It’s a very popular idea, dating back to the theories and studies by Bandura: seeing violence teaches people to act violently. And more recently there was an American president linking computer games to school shootings. This new study shows that this maybe unwarranted.
In this study by Kühn et al published in Nature the researchers did a randomized controlled trial with 3 groups
- 1 group who played Grand Theft Auto intensively during 2 months
- 1 group who played The Sims 3 intensively during 2 months
- 1 group who didn’t play games at all.
And what did the researchers find?
Within the scope of the present study we tested the potential effects of playing the violent video game GTA V for 2 months against an active control group that played the non-violent, rather pro-social life simulation game The Sims 3 and a passive control group. Participants were tested before and after the long-term intervention and at a follow-up appointment 2 months later. Although we used a comprehensive test battery consisting of questionnaires and computerised behavioural tests assessing aggression, impulsivity-related constructs, mood, anxiety, empathy, interpersonal competencies and executive control functions, we did not find relevant negative effects in response to violent video game playing. In fact, only three tests of the 208 statistical tests performed showed a significant interaction pattern that would be in line with this hypothesis. Since at least ten significant effects would be expected purely by chance, we conclude that there were no detrimental effects of violent video gameplay.

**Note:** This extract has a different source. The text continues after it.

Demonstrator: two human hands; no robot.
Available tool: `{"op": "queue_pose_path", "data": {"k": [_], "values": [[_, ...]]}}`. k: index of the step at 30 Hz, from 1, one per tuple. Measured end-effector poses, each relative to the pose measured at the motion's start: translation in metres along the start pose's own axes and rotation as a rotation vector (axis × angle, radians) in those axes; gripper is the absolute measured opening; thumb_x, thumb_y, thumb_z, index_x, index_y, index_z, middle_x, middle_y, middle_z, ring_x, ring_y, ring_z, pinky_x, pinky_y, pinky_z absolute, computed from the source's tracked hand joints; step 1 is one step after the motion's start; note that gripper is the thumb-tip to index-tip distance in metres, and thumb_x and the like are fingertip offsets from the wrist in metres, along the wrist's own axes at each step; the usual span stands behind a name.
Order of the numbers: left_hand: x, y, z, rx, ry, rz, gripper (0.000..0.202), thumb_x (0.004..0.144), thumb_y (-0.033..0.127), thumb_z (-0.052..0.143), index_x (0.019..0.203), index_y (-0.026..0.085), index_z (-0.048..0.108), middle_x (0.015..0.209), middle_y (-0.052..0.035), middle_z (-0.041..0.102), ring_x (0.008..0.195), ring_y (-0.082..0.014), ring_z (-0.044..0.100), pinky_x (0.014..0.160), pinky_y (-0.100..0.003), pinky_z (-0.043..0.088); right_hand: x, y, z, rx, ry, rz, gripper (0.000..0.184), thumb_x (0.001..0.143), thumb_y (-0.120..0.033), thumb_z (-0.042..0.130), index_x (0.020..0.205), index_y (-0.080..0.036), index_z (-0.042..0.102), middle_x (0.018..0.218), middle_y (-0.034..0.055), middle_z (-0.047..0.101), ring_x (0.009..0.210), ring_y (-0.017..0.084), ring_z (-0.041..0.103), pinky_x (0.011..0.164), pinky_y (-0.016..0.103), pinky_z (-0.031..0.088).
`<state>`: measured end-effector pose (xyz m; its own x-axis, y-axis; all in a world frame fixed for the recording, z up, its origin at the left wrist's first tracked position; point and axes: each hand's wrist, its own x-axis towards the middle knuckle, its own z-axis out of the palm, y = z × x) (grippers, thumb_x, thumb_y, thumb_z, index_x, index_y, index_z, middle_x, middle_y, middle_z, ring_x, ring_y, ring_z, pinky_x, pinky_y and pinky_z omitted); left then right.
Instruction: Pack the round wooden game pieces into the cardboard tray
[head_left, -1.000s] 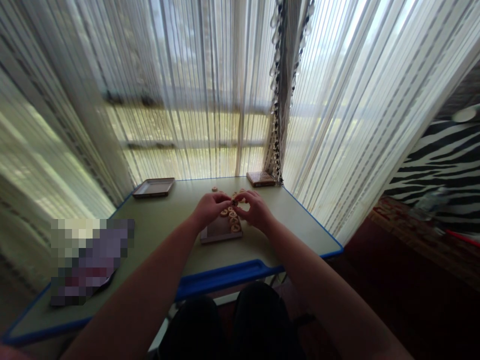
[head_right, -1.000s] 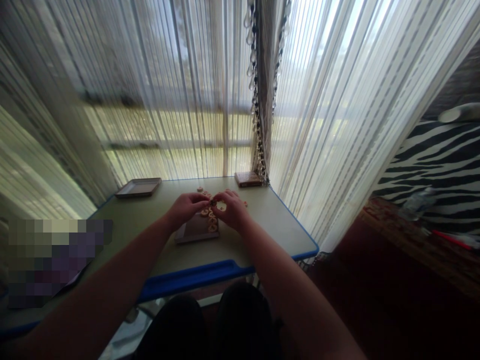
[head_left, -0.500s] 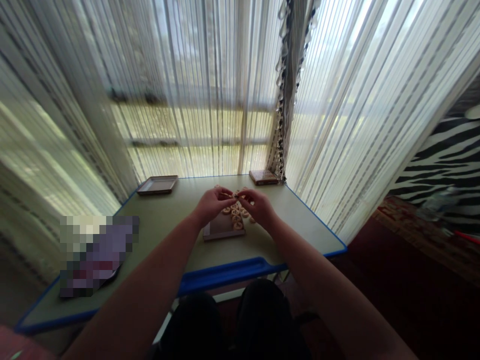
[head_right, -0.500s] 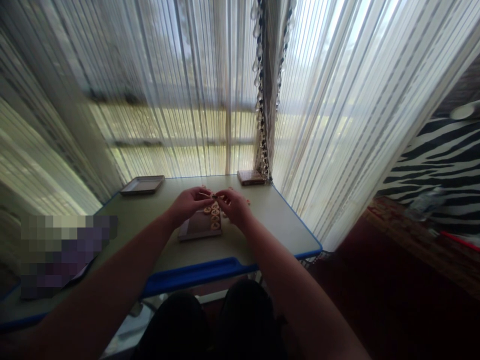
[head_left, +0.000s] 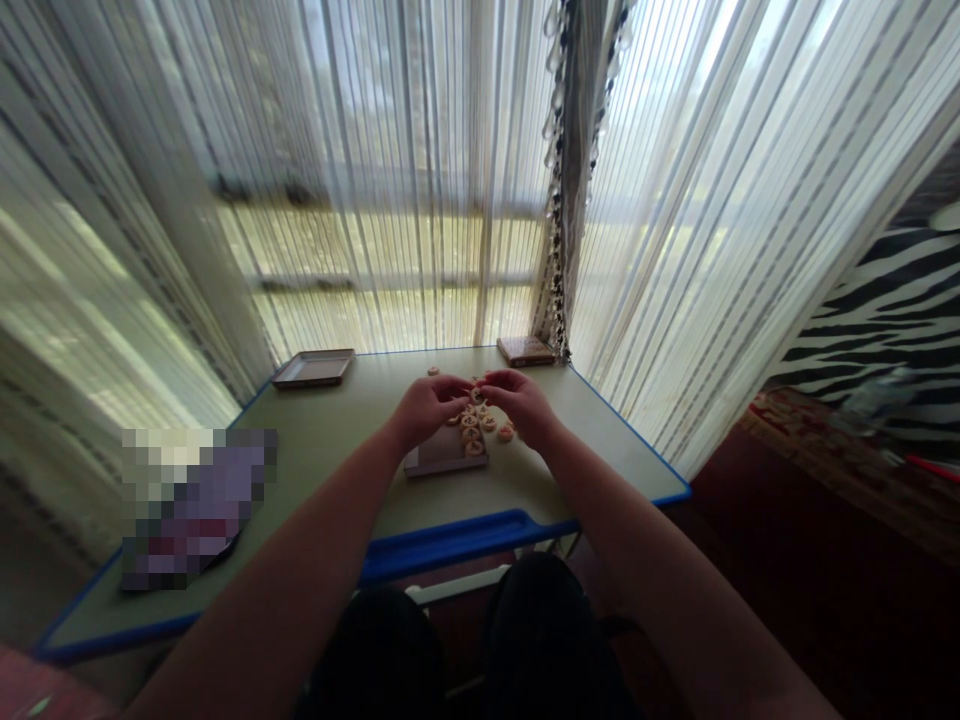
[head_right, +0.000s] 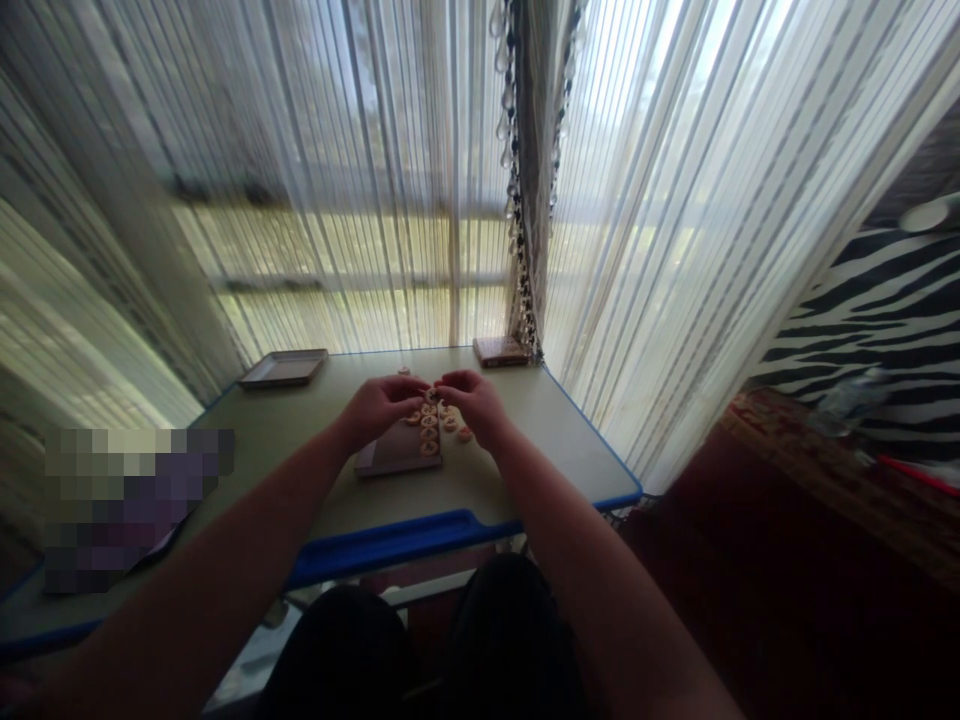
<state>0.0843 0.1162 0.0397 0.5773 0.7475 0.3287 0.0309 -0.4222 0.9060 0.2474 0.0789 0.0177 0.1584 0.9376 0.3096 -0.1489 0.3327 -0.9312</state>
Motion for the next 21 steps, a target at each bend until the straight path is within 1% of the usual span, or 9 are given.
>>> {"op": "queue_pose_path", "data": {"k": [3, 5, 8, 11, 15, 18, 19, 21], "values": [[0.0002, -0.001, 0.0006, 0.036, 0.022, 0.031, 0.035, 0.062, 0.031, 0.068, 0.089, 0.01, 0.065, 0.084, -0.0092, 0.068, 0.077, -0.0205, 0.063, 0.073, -0.036, 0.052, -0.0005, 0.0002, 0.0003, 0.005, -0.017, 0.015, 0.029, 0.053, -0.028, 0.073, 0.074, -0.016, 0.057, 0.075, 0.0004, 0.065, 0.071, 0.012, 0.059, 0.07, 0.029, 0.047], [0.0011, -0.0027, 0.0001, 0.031, 0.017, 0.031, 0.037, 0.062, 0.031, 0.068, 0.092, 0.01, 0.064, 0.084, -0.0091, 0.068, 0.077, -0.0203, 0.063, 0.072, -0.036, 0.052, -0.0004, 0.0002, 0.0012, 0.004, -0.013, 0.009, 0.03, 0.053, -0.029, 0.074, 0.073, -0.017, 0.056, 0.074, -0.0002, 0.064, 0.072, 0.013, 0.059, 0.073, 0.03, 0.047], [0.0027, -0.0048, -0.0013, 0.014, -0.008, 0.027, 0.042, 0.062, 0.03, 0.067, 0.1, 0.01, 0.063, 0.084, -0.0088, 0.069, 0.077, -0.0202, 0.064, 0.072, -0.036, 0.052, 0.0006, 0.0006, 0.0015, -0.014, -0.004, -0.009, 0.03, 0.053, -0.029, 0.074, 0.071, -0.017, 0.053, 0.071, -0.0017, 0.062, 0.072, 0.013, 0.059, 0.073, 0.03, 0.047], [0.0029, -0.0046, -0.0015, 0.029, -0.021, 0.055, 0.037, 0.063, 0.029, 0.067, 0.095, 0.01, 0.065, 0.087, -0.0096, 0.069, 0.08, -0.0206, 0.063, 0.074, -0.034, 0.051, 0.001, 0.0018, 0.0005, -0.042, -0.013, -0.04, 0.029, 0.054, -0.03, 0.073, 0.071, -0.018, 0.052, 0.07, -0.0029, 0.06, 0.071, 0.012, 0.058, 0.072, 0.029, 0.046], [0.002, -0.0032, -0.001, 0.081, -0.036, 0.062, 0.033, 0.064, 0.027, 0.066, 0.092, 0.009, 0.065, 0.082, -0.0106, 0.068, 0.072, -0.0182, 0.063, 0.064, -0.029, 0.05, -0.0002, 0.0038, -0.0008, -0.085, -0.042, -0.046, 0.025, 0.058, -0.03, 0.071, 0.072, -0.018, 0.054, 0.07, -0.0025, 0.06, 0.069, 0.012, 0.058, 0.071, 0.029, 0.046], [0.0031, -0.005, -0.0032, 0.121, -0.016, 0.038, 0.031, 0.064, 0.026, 0.066, 0.089, 0.008, 0.065, 0.081, -0.0112, 0.068, 0.066, -0.0163, 0.061, 0.058, -0.027, 0.048, -0.0015, 0.0054, -0.0001, -0.181, -0.053, -0.091, 0.022, 0.062, -0.032, 0.068, 0.075, -0.019, 0.056, 0.074, 0.0, 0.061, 0.072, 0.013, 0.058, 0.072, 0.03, 0.046], [0.0034, -0.0061, -0.0043, 0.126, 0.005, 0.037, 0.03, 0.064, 0.025, 0.066, 0.088, 0.008, 0.065, 0.08, -0.0111, 0.068, 0.066, -0.0159, 0.061, 0.058, -0.027, 0.048, -0.0024, 0.0059, 0.0005, -0.242, -0.058, -0.116, 0.023, 0.063, -0.032, 0.067, 0.078, -0.018, 0.056, 0.075, 0.0009, 0.062, 0.072, 0.014, 0.058, 0.07, 0.03, 0.046], [0.0034, -0.0081, -0.0065, 0.123, 0.038, 0.04, 0.029, 0.062, 0.025, 0.067, 0.085, 0.009, 0.065, 0.078, -0.0104, 0.067, 0.066, -0.0156, 0.061, 0.06, -0.027, 0.048, -0.0049, 0.0069, 0.0018, -0.432, -0.074, -0.218, 0.026, 0.064, -0.031, 0.065, 0.085, -0.018, 0.059, 0.078, 0.003, 0.062, 0.07, 0.015, 0.057, 0.067, 0.03, 0.046]]}}
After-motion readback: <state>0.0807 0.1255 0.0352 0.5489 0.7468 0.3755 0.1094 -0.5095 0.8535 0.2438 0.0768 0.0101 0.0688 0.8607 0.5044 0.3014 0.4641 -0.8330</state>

Will this study end all discussions? No, I’m sure this won’t be the case even if this study is very relevant. It’s worth noticing that the average age of the participants was 28, on which I would suggest that a replication with younger participants would be a very good idea.
Abstract of the study:
It is a widespread concern that violent video games promote aggression, reduce pro-social behaviour, increase impulsivity and interfere with cognition as well as mood in its players. Previous experimental studies have focussed on short-term effects of violent video gameplay on aggression, yet there are reasons to believe that these effects are mostly the result of priming. In contrast, the present study is the first to investigate the effects of long-term violent video gameplay using a large battery of tests spanning questionnaires, behavioural measures of aggression, sexist attitudes, empathy and interpersonal competencies, impulsivity-related constructs (such as sensation seeking, boredom proneness, risk taking, delay discounting), mental health (depressivity, anxiety) as well as executive control functions, before and after 2 months of gameplay. Our participants played the violent video game Grand Theft Auto V, the non-violent video game The Sims 3 or no game at all for 2 months on a daily basis. No significant changes were observed, neither when comparing the group playing a violent video game to a group playing a non-violent game, nor to a passive control group. Also, no effects were observed between baseline and posttest directly after the intervention, nor between baseline and a follow-up assessment 2 months after the intervention period had ended. The present results thus provide strong evidence against the frequently debated negative effects of playing violent video games in adults and will therefore help to communicate a more realistic scientific perspective on the effects of violent video gaming.